Interleukin- 18 gene transfer increases antitumor effects of suicide gene therapy through efficient induction of antitumor immunity

• Published in: Gene therapy Vol. 7; no. 19; pp. 1672 - 1679
• Main Authors: JU, D. W, YANG, Y, TAO, O, SONG, W. G, HE, L, CHEN, G, GU, S, TING, C. C, CAO, X
• Format: Journal Article
• Language: English
• Published: Basingstoke Nature Publishing Group 01.10.2000
• Subjects: Adenoviridae - genetics; Adenoviruses; Animals; Antitumor activity; Biological and medical sciences; Biotechnology; CD4 antigen; CD4-Positive T-Lymphocytes - immunology; CD8 antigen; CD8-Positive T-Lymphocytes - immunology; Cytokines; Cytosine; Cytosine Deaminase; Cytotoxicity; Female; Fundamental and applied biological sciences. Psychology; Gene therapy; Gene Transfer Techniques; Genetic Therapy - methods; Genetic Vectors - administration & dosage; Health. Pharmaceutical industry; Histocompatibility antigen H-2; Industrial applications and implications. Economical aspects; Interferon-gamma - immunology; Interleukin 18; Interleukin 2; Interleukin-18 - genetics; Interleukin-2 - immunology; Killer Cells, Natural - immunology; Lymphocytes; Lymphocytes T; Macrophages; Macrophages - immunology; Major histocompatibility complex; Male; Melanoma; Melanoma, Experimental - immunology; Melanoma, Experimental - therapy; Mice; Mice, Inbred C57BL; Nucleoside Deaminases - genetics; Spleen; Suicide; Suicide genes; γ-Interferon; Antineoplastic agent; Animal model; Adenoviridae; Enzyme; Cytosine deaminase; Cytokine; Rodentia; Melanoma; Suicide gene; Immunity; Interleukin 18; Virus; Vertebrata; Mammalia; Mouse; Hydrolases; Tumor; Gene therapy; Vector
• ISSN: 0969-7128; 1476-5462
• DOI: 10.1038/sj.gt.3301291

To increase the antitumor effects of cytosine deaminase (AdCD) gene therapy and induce more potent antitumor immunity, Th1 cytokine interleukin-18 encoded adenovirus (AdIL18) was combined with adenovirus encoding CD (AdCD) for the therapy of established murine B16 melanoma.

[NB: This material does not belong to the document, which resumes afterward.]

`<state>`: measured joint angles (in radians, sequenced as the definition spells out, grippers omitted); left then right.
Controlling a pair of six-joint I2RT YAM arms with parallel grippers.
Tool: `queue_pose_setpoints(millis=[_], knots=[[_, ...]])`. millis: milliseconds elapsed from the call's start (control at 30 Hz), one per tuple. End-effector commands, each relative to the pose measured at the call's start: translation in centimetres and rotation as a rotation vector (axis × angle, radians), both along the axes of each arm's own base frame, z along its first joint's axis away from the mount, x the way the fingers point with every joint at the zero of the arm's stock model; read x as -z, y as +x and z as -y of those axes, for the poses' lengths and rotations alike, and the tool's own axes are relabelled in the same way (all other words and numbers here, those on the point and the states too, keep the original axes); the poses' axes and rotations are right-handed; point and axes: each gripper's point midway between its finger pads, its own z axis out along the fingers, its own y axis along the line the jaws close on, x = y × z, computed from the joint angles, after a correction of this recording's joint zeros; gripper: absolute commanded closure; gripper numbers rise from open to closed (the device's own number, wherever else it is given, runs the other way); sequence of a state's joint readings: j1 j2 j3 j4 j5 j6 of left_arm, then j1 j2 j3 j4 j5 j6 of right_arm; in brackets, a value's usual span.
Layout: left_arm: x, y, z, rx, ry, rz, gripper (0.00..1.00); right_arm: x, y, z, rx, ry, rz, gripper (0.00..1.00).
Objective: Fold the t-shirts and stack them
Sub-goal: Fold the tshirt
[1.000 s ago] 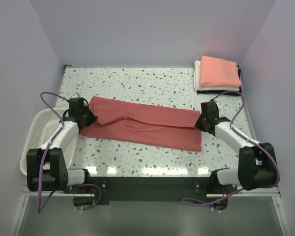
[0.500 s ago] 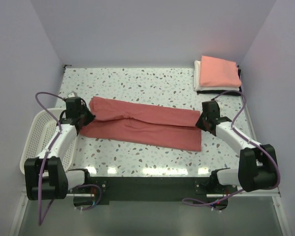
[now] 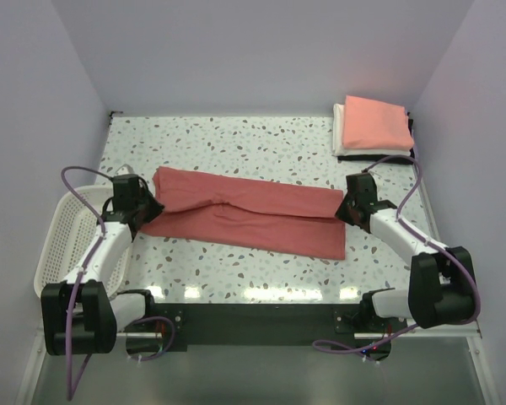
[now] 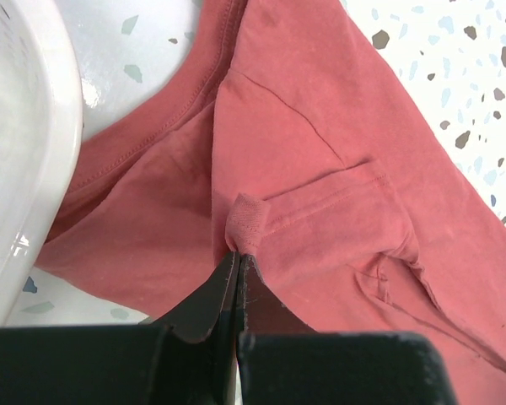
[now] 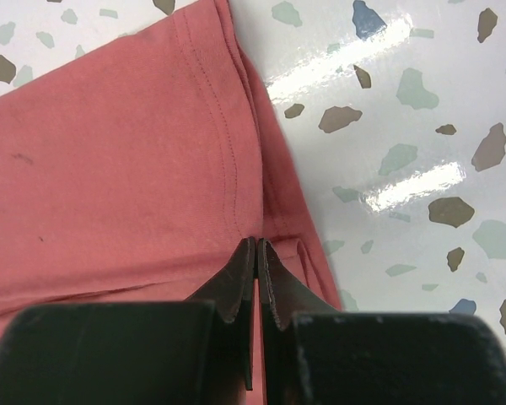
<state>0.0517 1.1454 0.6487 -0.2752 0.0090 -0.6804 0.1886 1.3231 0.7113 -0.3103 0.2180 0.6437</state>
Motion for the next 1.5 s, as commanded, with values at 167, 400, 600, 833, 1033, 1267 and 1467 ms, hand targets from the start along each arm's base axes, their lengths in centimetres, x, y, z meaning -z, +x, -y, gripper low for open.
queue_pose_setpoints(millis=[167,400,600,833,1033,1267,1467], knots=[[0.7,-1.0,0.4,0.007,-0.028,0.011,1.0,-0.2,0.8,0.2,0.01,-0.006,0.02,1.0],[1.7,-1.9,0.8,0.003,-0.055,-0.004,1.0,-0.2,0.8,0.2,0.008,-0.004,0.019,1.0],[2.9,-2.3,1.0,0.003,-0.073,-0.034,1.0,-0.2,0.8,0.1,0.002,0.0,0.016,1.0],[4.0,-2.6,1.3,0.0,-0.092,-0.055,1.0,-0.7,0.8,-0.1,-0.011,0.006,0.026,0.93],[3.7,-2.1,1.3,0.022,-0.079,-0.054,0.83,-3.3,1.3,-0.8,-0.085,0.01,0.09,0.69],[0.6,-1.3,-0.2,-0.018,-0.004,-0.012,0.64,-5.3,2.3,-4.2,-0.228,0.005,0.11,0.61],[-2.8,0.3,-0.6,-0.029,0.049,0.067,0.67,-4.8,3.8,-8.1,-0.331,-0.002,0.08,0.61]])
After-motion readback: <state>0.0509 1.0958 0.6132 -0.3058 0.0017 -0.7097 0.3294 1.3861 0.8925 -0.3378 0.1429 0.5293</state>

Combination therapy of the tumor-bearing mice with AdIL 18 and AdCD/5FC inhibited the growth of the subcutaneous B16 tumors more significantly, compared with AdIL 18 or AdCD/5FC alone. In vivo depletion analysis with anti-CD4, anti-CD8 or anti-NK 1.1 McAb illustrated that both CD8+ T cells and CD4+ T cells played key roles in the augmented antitumor response of the combined therapy. Peptide/MHC tetramer represents a powerful and general tool for rapid, highly sensitive, and direct analysis of antigen-specific T cells. In this study, we prepared H-2Kb/TRP-2180-188 tetramer, which was demonstrated to bind H-2Kb-restricted, B16 melanoma-specific CD8+ T cells. B16 specific H-2Kb/TRP2180-188 tetramer was used to stain the tumor-specific CD8+ T cells and the results showed that CD8+ tetramer+ T cells were about 3-5% of the splenic CD8+ T cells derived from tumor-bearing mice after combined therapy. The CTL cytotoxicity was markedly induced in mice after combined therapy, suggesting efficient induction of tumor-specific CD8+ T cells after combined gene therapy with AdCD/5FC/AdIL18. IL-18 gene transfer could significantly augment the cytotoxicity of NK cells and macrophages, and increase the production of interleukin-2 and interferon-gamma, as compared with treatments with AdCD/5FC, AdlacZ/5FC or PBS. These data suggested that in vivo IL-18 gene transfer could augment the antitumor effects of CD suicide gene therapy through efficient induction of antitumor immunity.